- Exercise
Nothing in the data should be left out, so repeat it all exactly.

- Provided data
::::::
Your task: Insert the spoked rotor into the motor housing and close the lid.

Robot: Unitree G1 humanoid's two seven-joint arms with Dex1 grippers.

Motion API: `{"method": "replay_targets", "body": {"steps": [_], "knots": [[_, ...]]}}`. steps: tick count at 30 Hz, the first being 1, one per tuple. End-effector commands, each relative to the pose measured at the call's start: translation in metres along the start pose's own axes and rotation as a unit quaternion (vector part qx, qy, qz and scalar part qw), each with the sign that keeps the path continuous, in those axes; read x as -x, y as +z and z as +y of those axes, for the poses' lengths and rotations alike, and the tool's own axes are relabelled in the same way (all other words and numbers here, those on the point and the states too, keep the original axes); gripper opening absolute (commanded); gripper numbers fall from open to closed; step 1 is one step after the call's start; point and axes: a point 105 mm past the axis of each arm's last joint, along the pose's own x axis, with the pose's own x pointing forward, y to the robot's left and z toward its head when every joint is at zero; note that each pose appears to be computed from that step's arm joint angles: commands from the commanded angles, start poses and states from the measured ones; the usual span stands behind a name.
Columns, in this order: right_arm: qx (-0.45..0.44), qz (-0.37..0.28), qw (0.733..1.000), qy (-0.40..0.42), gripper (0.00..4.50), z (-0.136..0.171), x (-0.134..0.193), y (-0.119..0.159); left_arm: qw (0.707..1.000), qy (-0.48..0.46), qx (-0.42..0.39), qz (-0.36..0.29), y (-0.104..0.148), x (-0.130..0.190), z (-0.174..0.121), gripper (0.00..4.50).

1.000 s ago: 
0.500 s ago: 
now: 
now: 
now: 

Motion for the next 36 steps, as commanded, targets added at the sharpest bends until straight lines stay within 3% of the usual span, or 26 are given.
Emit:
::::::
- Final answer
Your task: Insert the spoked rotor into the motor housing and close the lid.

Robot: Unitree G1 humanoid's two seven-joint arms with Dex1 grippers.

Motion API: `{"method": "replay_targets", "body": {"steps": [_], "knots": [[_, ...]]}}`. steps: tick count at 30 Hz, the first being 1, one per tuple. End-effector commands, each relative to the pose measured at the call's start: translation in metres along the start pose's own axes and rotation as a unit quaternion (vector part qx, qy, qz and scalar part qw), each with the sign that keeps the path continuous, in those axes; read x as -x, y as +z and z as +y of those axes, for the poses' lengths and rotations alike, and the tool's own axes are relabelled in the same way (all other words and numbers here, those on the point and the states too, keep the original axes); gripper opening absolute (commanded); gripper numbers fall from open to closed; step 1 is one step after the call's start; point and axes: a point 105 mm past the axis of each arm's last joint, along the pose's own x axis, with the pose's own x pointing forward, y to the robot's left and z toward its head when every joint is at zero; note that each pose appears to be computed from that step's arm joint angles: commands from the commanded angles, start poses and states from the measured ones; the usual span stands behind a name.
Columns, in this order: right_arm: qx (-0.45..0.44), qz (-0.37..0.28), qw (0.733..1.000), qy (-0.40..0.42), gripper (0.00..4.50), z (-0.136..0.171), x (-0.134..0.193), y (-0.119..0.159); left_arm: qw (0.707..1.000), qy (-0.48..0.46), qx (-0.42..0.39), qz (-0.36..0.29), y (-0.104..0.148), x (-0.130..0.190), z (-0.174..0.121), gripper (0.00..4.50).

1.000 s ago: 
0.500 s ago: 
now: 
now: 
now: 

Motion for the next 36 steps, as commanded, targets added at the sharpest bends until straight lines stay within 3% of the usual span, or 26 are given.
Emit:

That makes the output complete.